Facial and Touch Recognition for User Authentication

Although it sounds futuristic, the technology used for facial and touch recognition
has existed for some time now and is constantly being refined.  Depending on what devices a company or customer uses, the technology may already be in the palm of a person’s hand.


According to the Federal Bureau of Investigation, facial recognition technology is still a new concept, even though it was developed in the 1960s. There are two main components of face recognition, including geometric and photometric. Geometric studies features while photometric depends on how it is viewed. Even though the technology exists and continues to advance, there are accuracy issues. However, the government and companies that want to use the technology have the power to advance it.   

Touch recognition is more accessible than face recognition to companies and consumers. Apple is an example of a company that is using the technology. If a consumer has an iPhone 5 or newer, an iPad Air 2 or iPad Mini 3, it is possible to implement the finger recognition on a device.  Choosing a passcode is still required in setting up the fingerprint recognition on an Apple device though.  

The safeguarding capability of fingerprint technology is much higher. According to Apple, since fingerprints are unique it is rare that even a small part of different fingerprints have enough similarity to Touch ID match. The combination of a fingerprint and passcode increases protection against theft.   

“The probability of this happening is 1 in 50,000 for one enrolled finger,” stated. “This is much better than the 1 in 10,000 odds of guessing a typical 4-digit passcode.”

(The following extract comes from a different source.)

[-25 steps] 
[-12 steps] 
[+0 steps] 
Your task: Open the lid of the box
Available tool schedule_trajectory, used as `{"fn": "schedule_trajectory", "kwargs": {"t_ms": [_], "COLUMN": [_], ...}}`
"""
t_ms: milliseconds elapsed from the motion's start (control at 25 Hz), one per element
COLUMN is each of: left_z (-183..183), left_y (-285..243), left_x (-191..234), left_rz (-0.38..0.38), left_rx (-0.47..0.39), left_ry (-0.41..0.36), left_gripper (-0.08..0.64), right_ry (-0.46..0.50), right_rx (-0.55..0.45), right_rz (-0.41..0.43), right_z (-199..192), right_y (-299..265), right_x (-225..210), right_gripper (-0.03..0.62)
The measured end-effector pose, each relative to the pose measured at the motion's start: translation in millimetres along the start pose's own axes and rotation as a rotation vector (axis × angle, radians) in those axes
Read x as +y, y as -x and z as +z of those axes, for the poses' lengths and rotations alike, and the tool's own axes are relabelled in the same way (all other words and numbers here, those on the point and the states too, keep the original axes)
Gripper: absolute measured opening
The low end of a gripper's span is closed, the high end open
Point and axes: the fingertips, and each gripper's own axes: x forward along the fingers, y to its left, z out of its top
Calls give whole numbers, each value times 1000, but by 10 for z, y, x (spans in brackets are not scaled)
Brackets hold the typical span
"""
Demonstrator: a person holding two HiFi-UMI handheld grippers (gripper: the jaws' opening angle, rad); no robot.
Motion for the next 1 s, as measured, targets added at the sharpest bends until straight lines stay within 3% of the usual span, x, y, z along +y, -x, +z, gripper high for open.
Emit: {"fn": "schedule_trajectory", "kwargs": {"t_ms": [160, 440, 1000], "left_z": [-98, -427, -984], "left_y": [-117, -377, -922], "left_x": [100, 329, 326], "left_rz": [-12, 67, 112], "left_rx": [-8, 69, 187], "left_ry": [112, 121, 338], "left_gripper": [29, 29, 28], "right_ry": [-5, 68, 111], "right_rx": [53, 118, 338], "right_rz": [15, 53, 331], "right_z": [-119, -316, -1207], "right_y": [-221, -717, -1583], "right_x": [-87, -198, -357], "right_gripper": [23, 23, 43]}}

While facial and touch recognition opens up new possibilities for ongoing user authentication, these applications can not currently serve for identity verification (since there are currently no trusted sources to reference data points against).  It will be important for companies to remember that ongoing authentication is just component of preventing identity fraud, and incorporate such authentication into a broader fraud prevention plan that includes initial verification of identity.